I looked at Cara. She mouthed, lying.
“Are you sure about that?” I pressed. “Whatever you found is very dangerous, Marie. I don’t know if you looked inside, but that folder belongs to very, very bad people. If you think the Daly’s no good, the Lionettis are much worse.”
She stopped scrubbing again when I mentioned the Lionettis. “I still don’t know what you’re talking about.”
I took a calming breath and slowly let it out. “If you were to find it, what would you want in exchange?”
That got her attention. She stood up and stretched her back then gave me a shrewd look.
“I have a grandson,” she said, cocking her head. “Nice boy, real outgoing, likes that stupid videogame with the blocks? Minecraft? Anyway, he’s a good-looking kid but he’s got horrible teeth. Really just awful teeth. He needs braces and some surgery and all this crap, but we can’t afford it all, you know, dentists are so expensive, all of them cost too much. But maybe you give me the money I need, and I can find that folder for you. The one with all the pictures in it.”
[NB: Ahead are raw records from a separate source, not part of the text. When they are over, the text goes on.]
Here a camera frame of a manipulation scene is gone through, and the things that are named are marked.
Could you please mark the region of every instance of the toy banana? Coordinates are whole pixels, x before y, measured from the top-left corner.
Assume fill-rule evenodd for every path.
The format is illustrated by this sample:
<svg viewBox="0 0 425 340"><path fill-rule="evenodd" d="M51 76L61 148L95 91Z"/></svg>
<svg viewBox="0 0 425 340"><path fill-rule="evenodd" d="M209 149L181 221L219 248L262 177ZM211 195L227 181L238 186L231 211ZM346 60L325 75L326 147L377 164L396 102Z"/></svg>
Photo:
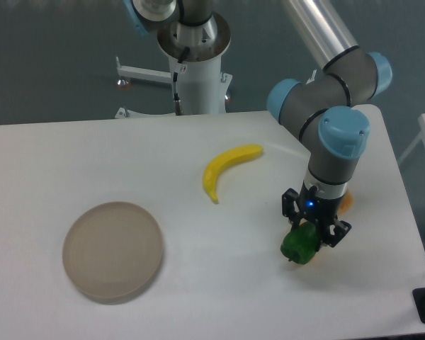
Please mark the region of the toy banana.
<svg viewBox="0 0 425 340"><path fill-rule="evenodd" d="M215 157L203 173L203 188L214 203L219 203L215 192L218 176L231 166L257 158L263 152L263 147L257 144L247 144L230 149Z"/></svg>

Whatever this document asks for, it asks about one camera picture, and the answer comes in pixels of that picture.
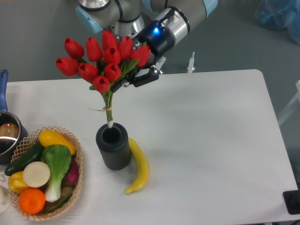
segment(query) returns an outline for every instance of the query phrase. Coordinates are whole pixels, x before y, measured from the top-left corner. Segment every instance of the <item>wicker basket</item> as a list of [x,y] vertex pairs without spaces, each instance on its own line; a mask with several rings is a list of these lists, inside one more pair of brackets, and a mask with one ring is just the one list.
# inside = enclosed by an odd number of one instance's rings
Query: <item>wicker basket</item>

Cara sucked in a sharp breath. The one with all the pictures. I didn’t say what was inside.
Marie had it, no doubt in my mind.
“How much?” I asked.
“Three thousand.” She stared at me, not smiling. “Dentists, you know?”
“I can pay that,” I said slowly. “But I want it right now. Drop what you’re doing and let’s go this second.”
She laughed. “You got three grand in cash on you?”
“In the car I do.”
“Seriously?” Cara asked.
I glanced at her and shrugged. “I like to be prepared.”
Marie looked skeptical. “Show me the money then we can go.”
I was running out of patience. This woman was smart, that was obvious, and she knew what she had—but she was playing a game that she didn’t fully understand. I stepped toward her and stared down into her eyes.
“I’m being nice, Marie,” I said, trying to keep the anger from my tone and doing at terrible job of it. “The fact that I haven’t broken your teeth yet or dragged you outside by your hair means I’m one of the halfway decent guys in this piece-of-shit situation, but if you test me, I won’t hesitate to do what I have to do.”
She stared at me in alarm. I glanced over at Cara who glared back with narrowed eyes. She wouldn’t like me threatening some innocent lady that just wanted dental surgery for her grandson, but I wasn’t about to sit around playing games with this woman. We had too much at stake.
“All right, fine,” she said, stripping off her gloves. “Let’s get going then.”
“Going where?” I asked.
“My house.” She walked over to the bucket and threw the gloves down. “I’ve got the file in my house. You bring money, I’ll give you the file, that’s it.”